13 Recurrent Neural Networks

Recurrent Neural Networks(RNNs) have been the answer to most problems dealing with sequential data and Natural Language Processing(NLP) problems for many years, and its variants such as the LSTM are still widely used in numerous state-of-the-art models to this date. In this post, I’ll be covering the basic concepts around RNNs and implementing a plain vanilla RNN model with PyTorch to generate text.

Basic Concepts

What exactly are RNNs? First, let’s compare the architecture and flow of RNNs vs traditional feed-forward neural networks.

Neuron

The main difference is in how the input data is taken in by the model.

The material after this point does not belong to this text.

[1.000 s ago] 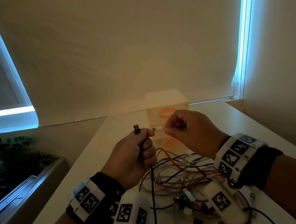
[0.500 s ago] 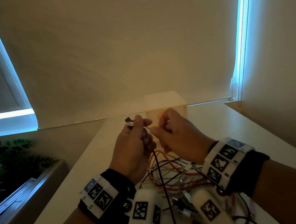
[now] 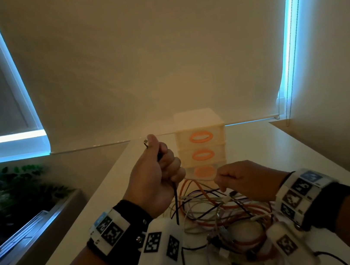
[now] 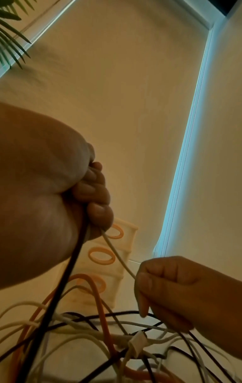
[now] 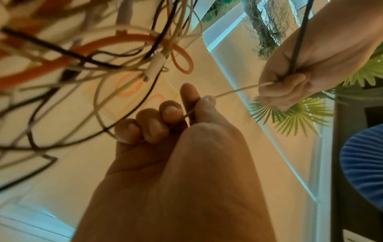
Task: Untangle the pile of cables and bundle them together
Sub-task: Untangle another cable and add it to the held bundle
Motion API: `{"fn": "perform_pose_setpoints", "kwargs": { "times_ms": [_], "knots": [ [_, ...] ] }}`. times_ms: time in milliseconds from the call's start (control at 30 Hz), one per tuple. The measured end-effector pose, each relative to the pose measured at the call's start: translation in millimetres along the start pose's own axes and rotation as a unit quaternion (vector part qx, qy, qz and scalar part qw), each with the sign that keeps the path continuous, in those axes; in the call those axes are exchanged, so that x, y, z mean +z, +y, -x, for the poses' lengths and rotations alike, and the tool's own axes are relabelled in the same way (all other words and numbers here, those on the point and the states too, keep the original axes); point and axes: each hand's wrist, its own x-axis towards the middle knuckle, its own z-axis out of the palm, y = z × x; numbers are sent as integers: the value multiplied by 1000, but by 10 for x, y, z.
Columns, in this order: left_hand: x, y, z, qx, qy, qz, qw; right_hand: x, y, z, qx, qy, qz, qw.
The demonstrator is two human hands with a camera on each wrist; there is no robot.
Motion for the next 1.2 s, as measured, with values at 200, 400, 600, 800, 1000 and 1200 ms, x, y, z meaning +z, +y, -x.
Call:
{"fn": "perform_pose_setpoints", "kwargs": {
  "times_ms": [200,400,600,800,1000,1200],
  "knots": [
    [-12,-51,48,-86,-121,-90,985,-308,-416,-169,-30,108,70,991],
    [-35,22,68,-115,-173,-219,953,-486,-858,-173,-57,137,137,979],
    [41,114,116,-83,-96,-227,966,-400,-942,-107,-48,174,51,982],
    [50,28,20,-58,-15,-125,990,-103,-984,-29,-79,136,-98,983],
    [-59,173,-31,-24,6,110,994,296,-671,172,-91,-2,-137,986],
    [-133,178,20,-36,-61,49,996,179,-308,124,-81,8,-88,993]
  ]
}}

Traditional feed-forward neural networks take in a fixed amount of input data all at the same time and produce a fixed amount of output each time. On the other hand, RNNs do not consume all the input data at once. Instead, they take them in one at a time and in a sequence. At each step, the RNN does a series of calculations before producing an output. The output, known as the hidden state, is then combined with the next input in the sequence to produce another output. This process continues until the model is programmed to finish or the input sequence ends.

Still confused? Don’t anguish yet. Being able to visualize the flow of an RNN really helped me understand when I started on this topic.

Neuron

As we can see, the calculations at each time step consider the context of the previous time steps in the form of the hidden state. Being able to use this contextual information from previous inputs is the key essence to RNNs’ success in sequential problems.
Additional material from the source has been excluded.